5. Spark Programming Model Write programs in terms of transformations on distributed datasets Resilient Distributed Datasets (RDDs) • Collections of objects stored in memory or disk across a cluster • Built via parallel transformations (map, filter, …) • Automatically rebuilt on failure

6. Example: Log Mining Load error messages from a log into memory, then interactively search for various patterns lines = spark.textFile(“hdfs://...”) errors = lines.filter(lambda s: s.startswith(“ERROR”)) messages = errors.map(lambda s: s.split(‘t’)[2]) messages.cache() Block 1 Block 2 Block 3 Worker Worker Worker Driver messages.filter(lambda s: “MySQL” in s).count() messages.filter(lambda s: “Redis” in s).count() . . . tasks results Cache 1 Cache 2 Cache 3 Base RDD Transformed RDD Action Result: full-text search of Wikipedia in 0.5 sec (vs 20s for on-disk data)
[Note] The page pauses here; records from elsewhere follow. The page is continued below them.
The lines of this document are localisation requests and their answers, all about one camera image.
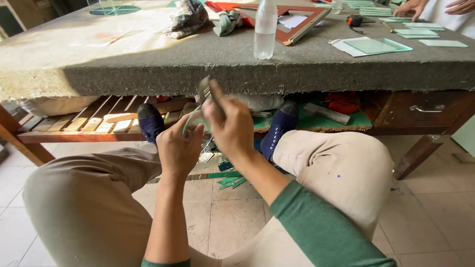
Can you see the person's right hand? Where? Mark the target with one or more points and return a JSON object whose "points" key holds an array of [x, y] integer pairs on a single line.
{"points": [[233, 129]]}

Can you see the person's left hand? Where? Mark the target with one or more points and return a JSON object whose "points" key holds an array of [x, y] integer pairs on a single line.
{"points": [[178, 150]]}

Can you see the round clear glass piece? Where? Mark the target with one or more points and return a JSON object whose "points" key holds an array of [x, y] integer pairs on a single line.
{"points": [[198, 122]]}

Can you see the grey metal pliers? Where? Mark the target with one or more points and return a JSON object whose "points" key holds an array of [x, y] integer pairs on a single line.
{"points": [[204, 91]]}

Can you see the white plastic bag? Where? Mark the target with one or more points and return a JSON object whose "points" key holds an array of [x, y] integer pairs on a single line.
{"points": [[259, 102]]}

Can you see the person's left navy shoe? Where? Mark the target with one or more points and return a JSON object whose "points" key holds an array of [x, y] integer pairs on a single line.
{"points": [[150, 122]]}

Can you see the person's navy shoe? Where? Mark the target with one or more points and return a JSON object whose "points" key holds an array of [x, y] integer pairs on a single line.
{"points": [[280, 128], [150, 122]]}

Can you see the heap of glass offcuts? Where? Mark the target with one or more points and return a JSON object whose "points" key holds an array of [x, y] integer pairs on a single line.
{"points": [[226, 174]]}

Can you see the person's right navy shoe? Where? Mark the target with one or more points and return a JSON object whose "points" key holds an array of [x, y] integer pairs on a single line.
{"points": [[280, 128]]}

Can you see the pale wooden stick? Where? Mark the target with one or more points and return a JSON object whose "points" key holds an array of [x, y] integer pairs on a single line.
{"points": [[120, 117]]}

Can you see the felt covered wooden work table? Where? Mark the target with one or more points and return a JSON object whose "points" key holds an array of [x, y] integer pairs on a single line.
{"points": [[148, 66]]}

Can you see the grey metal bar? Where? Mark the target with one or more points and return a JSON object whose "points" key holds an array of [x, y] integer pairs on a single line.
{"points": [[326, 114]]}

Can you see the wooden slatted shelf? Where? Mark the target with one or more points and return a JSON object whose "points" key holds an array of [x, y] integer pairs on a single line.
{"points": [[81, 120]]}

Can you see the clear plastic water bottle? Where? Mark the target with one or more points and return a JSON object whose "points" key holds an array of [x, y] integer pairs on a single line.
{"points": [[265, 29]]}

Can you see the grey green cloth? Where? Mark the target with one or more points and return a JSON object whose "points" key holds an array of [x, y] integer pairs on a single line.
{"points": [[226, 23]]}

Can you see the person's right leg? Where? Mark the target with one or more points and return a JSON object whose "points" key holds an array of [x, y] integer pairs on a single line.
{"points": [[334, 174]]}

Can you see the person's leg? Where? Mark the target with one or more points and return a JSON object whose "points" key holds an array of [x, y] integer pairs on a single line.
{"points": [[334, 174], [85, 215]]}

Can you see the red tool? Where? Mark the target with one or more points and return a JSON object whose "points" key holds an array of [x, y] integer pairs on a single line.
{"points": [[341, 103]]}

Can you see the person's left leg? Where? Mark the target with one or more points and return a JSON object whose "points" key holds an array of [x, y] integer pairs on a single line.
{"points": [[85, 215]]}

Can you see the plaid cloth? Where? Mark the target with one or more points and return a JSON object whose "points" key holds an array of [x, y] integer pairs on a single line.
{"points": [[187, 18]]}

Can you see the white sack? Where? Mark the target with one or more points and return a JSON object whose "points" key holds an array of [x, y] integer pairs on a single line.
{"points": [[63, 104]]}

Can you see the orange red cloth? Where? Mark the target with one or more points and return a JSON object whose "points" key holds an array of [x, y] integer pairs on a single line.
{"points": [[219, 6]]}

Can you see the white paper under triangle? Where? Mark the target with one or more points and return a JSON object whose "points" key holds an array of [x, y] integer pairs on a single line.
{"points": [[293, 20]]}

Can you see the red wooden triangle square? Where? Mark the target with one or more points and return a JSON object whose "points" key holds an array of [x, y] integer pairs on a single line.
{"points": [[308, 24]]}

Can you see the white paper sheet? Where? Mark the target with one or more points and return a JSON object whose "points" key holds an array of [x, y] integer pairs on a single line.
{"points": [[341, 46]]}

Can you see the round green glass disc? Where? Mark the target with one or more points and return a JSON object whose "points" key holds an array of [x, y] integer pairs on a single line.
{"points": [[115, 10]]}

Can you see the black orange tape measure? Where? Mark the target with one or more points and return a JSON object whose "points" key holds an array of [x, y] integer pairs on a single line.
{"points": [[354, 20]]}

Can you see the large clear glass sheet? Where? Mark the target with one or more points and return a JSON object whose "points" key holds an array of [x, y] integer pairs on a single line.
{"points": [[374, 45]]}

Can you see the stacks of green glass strips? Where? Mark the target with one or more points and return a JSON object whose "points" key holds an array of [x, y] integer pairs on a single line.
{"points": [[371, 8]]}

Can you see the small pale glass rectangle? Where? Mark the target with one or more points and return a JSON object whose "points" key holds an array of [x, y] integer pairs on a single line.
{"points": [[415, 33], [443, 43], [423, 26], [393, 19]]}
7. Example: Logistic Regression 0 500 1000 1500 2000 2500 3000 3500 4000 1 5 10 20 30 RunningTime(s) Number of Iterations Hadoop Spark 110 s / iteration first iteration 80 s further iterations 1 s Iterative algorithm used in machine learning

8. Source: Daytona GraySort benchmark, sortbenchmark.org 2100 machines2013 Record: Hadoop 72 minutes 2014 Record: Spark 207 machines 23 minutes On-Disk Performance Time to sort 100TB

9. Higher-Level Libraries Spark Spark Streaming real-time Spark SQL structured data MLlib machine learning GraphX graph

10. Higher-Level Libraries // Load data using SQL points = ctx.sql(“select latitude, longitude from tweets”) // Train a machine learning model model = KMeans.train(points, 10) // Apply it to a stream sc.twitterStream(...) .map(lambda t: (model.predict(t.location), 1)) .reduceByWindow(“5s”, lambda a, b: a + b)

11. Demo

12. Over 1000 production users, clusters up to 8000 nodes Many talks online at spark-summit.org Spark Community

13.

14. Ongoing Work Speeding up Spark through code generation and binary processing (Project Tungsten) R interface to Spark (SparkR) Real-time machine learning library Frontend and backend work in Databricks (visualization, collaboration, auto-scaling, …)

15. Thank you. We’re hiring!

Hinweis der Redaktion

Add “variables” to the “functions” in functional programming
100 GB of data on 50 m1.xlarge EC2 machines
Alibab, tenzent At Berkeley, we have been working on a solution since 2009. This solution consists of a software stack for data analytics, called the Berkeley Data Analytics Stack. The centerpiece of this stack is Spark. Spark has seen significant adoption with hundreds of companies using it, out of which around sixteen companies have contributed back the code. In addition, Spark has been deployed on clusters that exceed 1,000 nodes.